— Task —
From the first line to the last, reproduce the records exactly.

===== Records provided =====

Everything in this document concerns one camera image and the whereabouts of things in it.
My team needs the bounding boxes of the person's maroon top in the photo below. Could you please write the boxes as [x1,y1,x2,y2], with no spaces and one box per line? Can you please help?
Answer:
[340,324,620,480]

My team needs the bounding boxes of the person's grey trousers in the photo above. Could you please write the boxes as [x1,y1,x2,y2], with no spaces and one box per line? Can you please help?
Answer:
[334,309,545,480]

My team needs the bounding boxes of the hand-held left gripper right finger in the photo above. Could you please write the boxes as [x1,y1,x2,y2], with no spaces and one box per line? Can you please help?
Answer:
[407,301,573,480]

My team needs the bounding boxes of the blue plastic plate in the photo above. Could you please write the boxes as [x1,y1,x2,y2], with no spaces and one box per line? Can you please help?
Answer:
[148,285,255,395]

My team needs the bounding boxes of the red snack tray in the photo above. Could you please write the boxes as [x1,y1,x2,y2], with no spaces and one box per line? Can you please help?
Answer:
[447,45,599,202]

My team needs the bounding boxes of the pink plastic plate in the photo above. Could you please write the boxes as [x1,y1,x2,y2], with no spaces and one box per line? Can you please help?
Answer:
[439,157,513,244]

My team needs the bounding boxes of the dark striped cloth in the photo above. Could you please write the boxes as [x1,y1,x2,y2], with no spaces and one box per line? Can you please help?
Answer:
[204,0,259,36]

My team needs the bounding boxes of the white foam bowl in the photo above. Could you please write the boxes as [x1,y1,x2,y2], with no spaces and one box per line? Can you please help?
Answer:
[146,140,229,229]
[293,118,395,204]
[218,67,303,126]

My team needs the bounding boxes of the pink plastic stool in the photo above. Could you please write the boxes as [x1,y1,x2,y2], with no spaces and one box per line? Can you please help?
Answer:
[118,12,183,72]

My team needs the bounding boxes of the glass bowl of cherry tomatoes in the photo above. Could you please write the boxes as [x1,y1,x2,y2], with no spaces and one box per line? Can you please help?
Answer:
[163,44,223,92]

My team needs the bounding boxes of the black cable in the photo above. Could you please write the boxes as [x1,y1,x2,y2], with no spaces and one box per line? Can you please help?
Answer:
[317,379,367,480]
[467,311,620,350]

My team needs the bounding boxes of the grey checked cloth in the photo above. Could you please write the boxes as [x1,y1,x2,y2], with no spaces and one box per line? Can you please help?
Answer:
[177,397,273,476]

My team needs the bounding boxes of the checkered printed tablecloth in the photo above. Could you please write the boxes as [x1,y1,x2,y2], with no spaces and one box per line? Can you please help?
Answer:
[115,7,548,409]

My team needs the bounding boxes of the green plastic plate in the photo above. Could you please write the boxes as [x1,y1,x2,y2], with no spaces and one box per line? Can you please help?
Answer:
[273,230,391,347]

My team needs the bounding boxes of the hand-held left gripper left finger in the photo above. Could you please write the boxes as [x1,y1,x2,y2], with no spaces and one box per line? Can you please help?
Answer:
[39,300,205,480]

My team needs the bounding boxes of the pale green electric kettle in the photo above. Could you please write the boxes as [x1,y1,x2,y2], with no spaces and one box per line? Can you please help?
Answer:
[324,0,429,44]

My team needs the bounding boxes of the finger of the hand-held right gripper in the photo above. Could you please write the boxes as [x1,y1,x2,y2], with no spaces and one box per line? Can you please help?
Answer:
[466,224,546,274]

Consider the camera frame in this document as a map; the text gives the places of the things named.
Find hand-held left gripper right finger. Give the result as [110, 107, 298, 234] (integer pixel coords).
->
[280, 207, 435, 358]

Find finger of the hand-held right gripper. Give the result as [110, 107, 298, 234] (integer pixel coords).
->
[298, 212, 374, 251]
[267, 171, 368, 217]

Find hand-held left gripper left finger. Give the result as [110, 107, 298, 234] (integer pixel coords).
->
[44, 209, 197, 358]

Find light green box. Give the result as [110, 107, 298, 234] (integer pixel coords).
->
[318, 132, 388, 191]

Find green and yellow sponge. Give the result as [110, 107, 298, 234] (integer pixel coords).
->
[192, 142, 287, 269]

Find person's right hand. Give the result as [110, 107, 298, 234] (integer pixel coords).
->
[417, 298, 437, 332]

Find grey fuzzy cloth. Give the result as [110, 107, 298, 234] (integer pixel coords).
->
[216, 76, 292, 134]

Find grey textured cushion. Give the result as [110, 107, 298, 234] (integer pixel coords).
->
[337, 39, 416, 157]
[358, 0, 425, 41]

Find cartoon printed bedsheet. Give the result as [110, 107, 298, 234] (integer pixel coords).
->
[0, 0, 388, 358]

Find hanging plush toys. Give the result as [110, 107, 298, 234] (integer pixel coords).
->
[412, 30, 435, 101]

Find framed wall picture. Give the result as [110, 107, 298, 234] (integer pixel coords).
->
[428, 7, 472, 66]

=====

— Output of the exercise —
Everything in this document concerns one camera image and the whereabouts of things in it.
My team needs the bounding boxes of the person's maroon top in the photo below. Could you please write the boxes as [x1,y1,x2,y2], with no spaces and one box per line? Can you please help?
Answer:
[340,324,620,480]

My team needs the bounding boxes of the person's grey trousers in the photo above. Could you please write the boxes as [x1,y1,x2,y2], with no spaces and one box per line? Can you please help?
Answer:
[334,309,545,480]

My team needs the bounding boxes of the hand-held left gripper right finger in the photo above. Could you please write the boxes as [x1,y1,x2,y2], with no spaces and one box per line? Can you please help?
Answer:
[407,301,573,480]

My team needs the bounding boxes of the blue plastic plate in the photo above. Could you please write the boxes as [x1,y1,x2,y2], with no spaces and one box per line? Can you please help?
Answer:
[148,285,255,395]

My team needs the bounding boxes of the red snack tray in the photo above. Could you please write the boxes as [x1,y1,x2,y2], with no spaces and one box per line? Can you please help?
Answer:
[447,45,599,202]

My team needs the bounding boxes of the pink plastic plate in the photo above. Could you please write the boxes as [x1,y1,x2,y2], with no spaces and one box per line? Can you please help?
Answer:
[439,157,513,244]

My team needs the bounding boxes of the dark striped cloth in the photo above. Could you please write the boxes as [x1,y1,x2,y2], with no spaces and one box per line? Can you please help?
Answer:
[204,0,259,36]

My team needs the bounding boxes of the white foam bowl in the photo above. Could you please write the boxes as [x1,y1,x2,y2], with no spaces and one box per line? Can you please help?
Answer:
[146,140,229,229]
[293,118,395,204]
[218,67,303,126]

My team needs the bounding boxes of the pink plastic stool in the photo above. Could you please write the boxes as [x1,y1,x2,y2], with no spaces and one box per line? Can you please help?
Answer:
[118,12,183,72]

My team needs the bounding boxes of the glass bowl of cherry tomatoes in the photo above. Could you please write the boxes as [x1,y1,x2,y2], with no spaces and one box per line? Can you please help?
Answer:
[163,44,223,92]

My team needs the bounding boxes of the black cable in the photo above. Could you please write the boxes as [x1,y1,x2,y2], with no spaces and one box per line? Can you please help?
Answer:
[317,379,367,480]
[467,311,620,350]

My team needs the bounding boxes of the grey checked cloth in the photo above. Could you please write the boxes as [x1,y1,x2,y2], with no spaces and one box per line? Can you please help?
Answer:
[177,397,273,476]

My team needs the bounding boxes of the checkered printed tablecloth in the photo above. Could you please write the boxes as [x1,y1,x2,y2], with no spaces and one box per line? Can you please help?
Answer:
[115,7,548,409]

My team needs the bounding boxes of the green plastic plate in the photo above. Could you please write the boxes as [x1,y1,x2,y2], with no spaces and one box per line? Can you please help?
Answer:
[273,230,391,347]

My team needs the bounding boxes of the hand-held left gripper left finger in the photo above. Could you please write the boxes as [x1,y1,x2,y2], with no spaces and one box per line? Can you please help?
Answer:
[39,300,205,480]

My team needs the bounding boxes of the pale green electric kettle in the photo above. Could you please write the boxes as [x1,y1,x2,y2], with no spaces and one box per line? Can you please help?
Answer:
[324,0,429,44]

My team needs the bounding boxes of the finger of the hand-held right gripper in the photo above. Could you please write the boxes as [x1,y1,x2,y2], with no spaces and one box per line? Can you please help?
Answer:
[466,224,546,274]

Consider the camera frame in this document as a map; the text gives the places of the things named.
Find hand-held left gripper right finger. Give the result as [110, 107, 298, 234] (integer pixel coords).
->
[280, 207, 435, 358]

Find finger of the hand-held right gripper. Give the result as [110, 107, 298, 234] (integer pixel coords).
->
[298, 212, 374, 251]
[267, 171, 368, 217]

Find hand-held left gripper left finger. Give the result as [110, 107, 298, 234] (integer pixel coords).
->
[44, 209, 197, 358]

Find light green box. Give the result as [110, 107, 298, 234] (integer pixel coords).
->
[318, 132, 388, 191]

Find green and yellow sponge. Give the result as [110, 107, 298, 234] (integer pixel coords).
->
[192, 142, 287, 269]

Find person's right hand. Give the result as [110, 107, 298, 234] (integer pixel coords).
->
[417, 298, 437, 332]

Find grey fuzzy cloth. Give the result as [110, 107, 298, 234] (integer pixel coords).
->
[216, 76, 292, 134]

Find grey textured cushion. Give the result as [110, 107, 298, 234] (integer pixel coords).
->
[337, 39, 416, 157]
[358, 0, 425, 41]

Find cartoon printed bedsheet. Give the result as [110, 107, 298, 234] (integer pixel coords).
->
[0, 0, 388, 358]

Find hanging plush toys. Give the result as [110, 107, 298, 234] (integer pixel coords).
->
[412, 30, 435, 101]

Find framed wall picture. Give the result as [110, 107, 298, 234] (integer pixel coords).
->
[428, 7, 472, 66]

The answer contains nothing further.